*ABOUT THIS TASK*: Quote every line below exactly and skip any picture.

*COLLECTED MATERIAL*:
▼▼▼

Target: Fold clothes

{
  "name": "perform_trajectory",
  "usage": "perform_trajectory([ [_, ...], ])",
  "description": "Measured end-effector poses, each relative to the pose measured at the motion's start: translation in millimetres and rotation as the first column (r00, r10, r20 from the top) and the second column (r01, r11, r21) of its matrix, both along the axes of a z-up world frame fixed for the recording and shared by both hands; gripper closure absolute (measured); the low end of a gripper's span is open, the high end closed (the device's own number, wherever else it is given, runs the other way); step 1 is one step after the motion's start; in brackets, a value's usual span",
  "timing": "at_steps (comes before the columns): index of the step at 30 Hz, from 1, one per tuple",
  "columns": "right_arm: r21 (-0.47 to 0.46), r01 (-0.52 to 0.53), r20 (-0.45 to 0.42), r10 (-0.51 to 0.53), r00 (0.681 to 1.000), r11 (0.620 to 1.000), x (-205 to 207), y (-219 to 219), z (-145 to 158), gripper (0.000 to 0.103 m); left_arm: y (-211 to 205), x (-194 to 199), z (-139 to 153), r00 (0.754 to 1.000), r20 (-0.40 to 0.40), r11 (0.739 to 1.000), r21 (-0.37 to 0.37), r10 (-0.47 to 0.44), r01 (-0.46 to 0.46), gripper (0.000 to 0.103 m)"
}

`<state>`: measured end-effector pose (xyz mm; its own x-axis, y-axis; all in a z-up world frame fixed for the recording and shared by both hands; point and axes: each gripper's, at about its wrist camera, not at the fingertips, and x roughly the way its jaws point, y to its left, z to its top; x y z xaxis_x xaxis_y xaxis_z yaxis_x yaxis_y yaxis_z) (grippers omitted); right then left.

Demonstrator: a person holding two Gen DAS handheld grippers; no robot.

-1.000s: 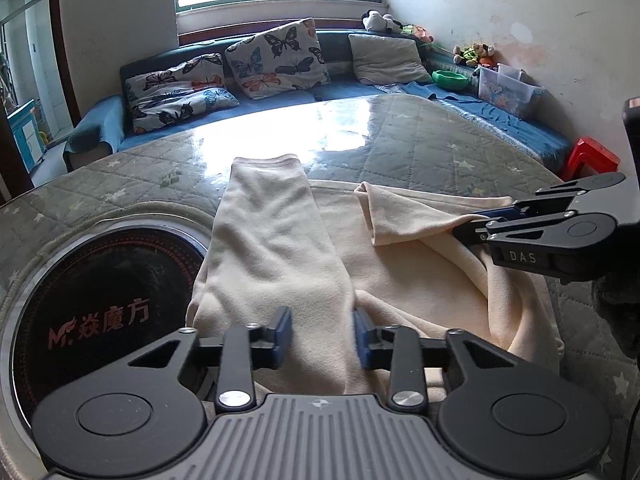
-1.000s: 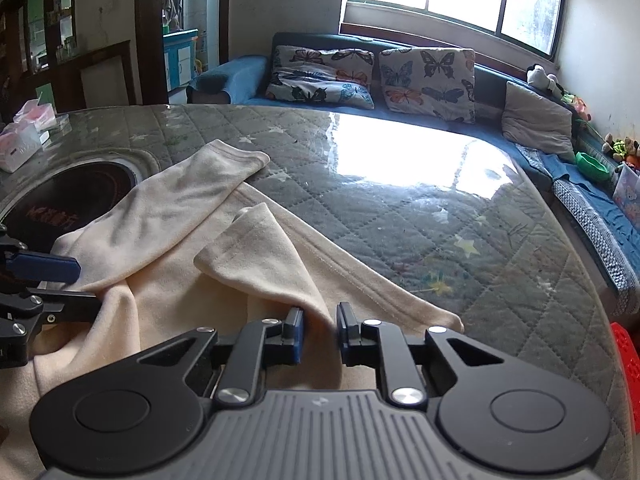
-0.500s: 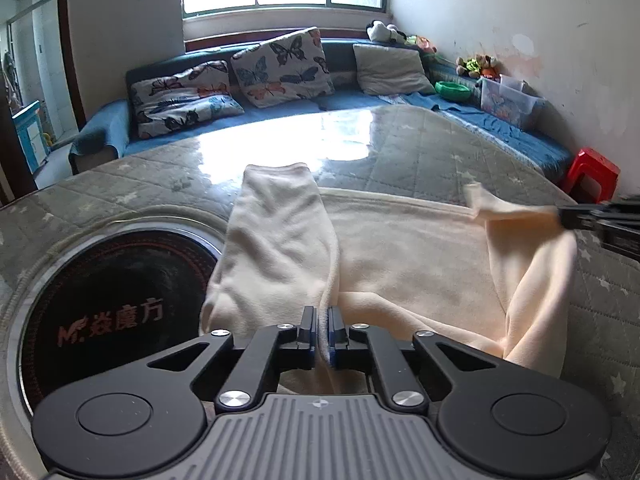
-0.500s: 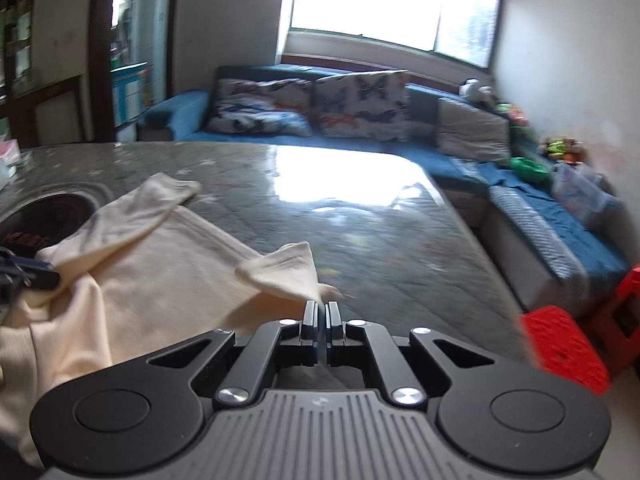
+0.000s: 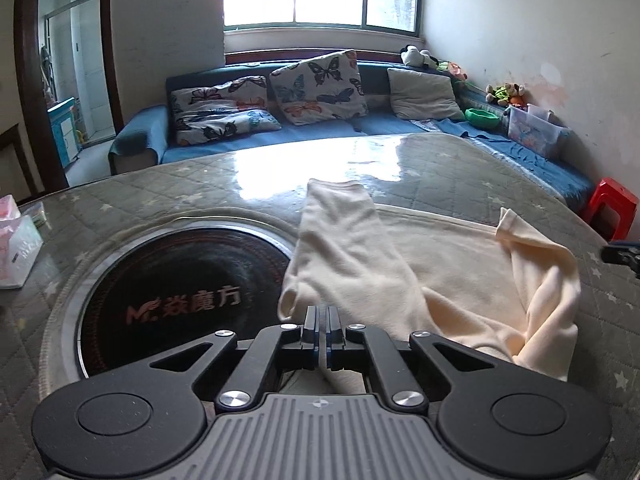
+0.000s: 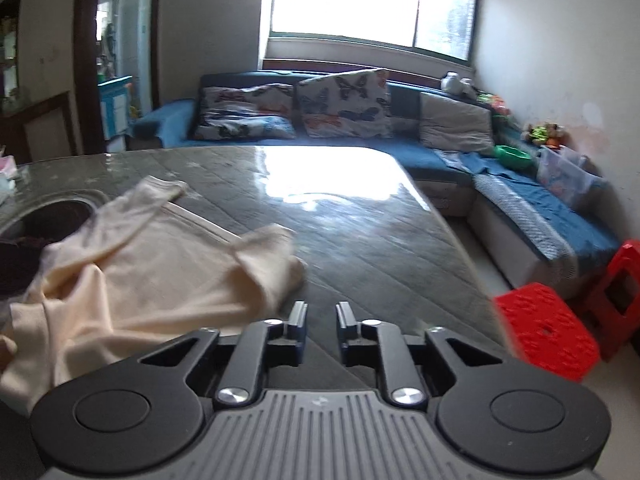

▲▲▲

*OUTPUT FOR THIS EXERCISE*:
Target: Fold clothes

{
  "name": "perform_trajectory",
  "usage": "perform_trajectory([ [_, ...], ])",
  "description": "Measured end-effector poses, each relative to the pose measured at the motion's start: translation in millimetres and rotation as the first column (r00, r10, r20 from the top) and the second column (r01, r11, r21) of its matrix, both along the axes of a z-up world frame fixed for the recording and shared by both hands; gripper closure absolute (measured); the low end of a gripper's span is open, the high end closed (the device's own number, wherever else it is given, runs the other way); step 1 is one step after the motion's start; in brackets, a value's usual span",
  "timing": "at_steps (comes before the columns): index of the step at 30 Hz, from 1, one per tuple",
  "columns": "right_arm: r21 (-0.47 to 0.46), r01 (-0.52 to 0.53), r20 (-0.45 to 0.42), r10 (-0.51 to 0.53), r00 (0.681 to 1.000), r11 (0.620 to 1.000), x (-205 to 207), y (-219 to 219), z (-145 to 158), gripper (0.000 to 0.103 m); left_arm: y (-211 to 205), x (-194 to 199), z (-139 to 153), r00 (0.754 to 1.000), r20 (-0.40 to 0.40), r11 (0.739 to 1.000), r21 (-0.37 to 0.37), r10 (-0.47 to 0.44), r01 (-0.46 to 0.46), gripper (0.000 to 0.103 m)"
}

`<state>`: measured end-effector pose (xyz mm; its own x-axis, y-axis; all in a z-up world frame fixed for the recording and shared by both hands; point and axes: each gripper's, at about its wrist camera, not at the fingertips, and x roughly the way its jaws point, y to its left, z to its top; x y z xaxis_x xaxis_y xaxis_z yaxis_x yaxis_y yaxis_z) (grippers omitted); right then left.

Demonstrator: a person holding two Gen DAS handheld grippers; no robot.

-1.000s: 
-1.000s: 
-0.500s: 
-0.500s: 
+0.000s: 
+0.000s: 

There is nothing further to add to the answer.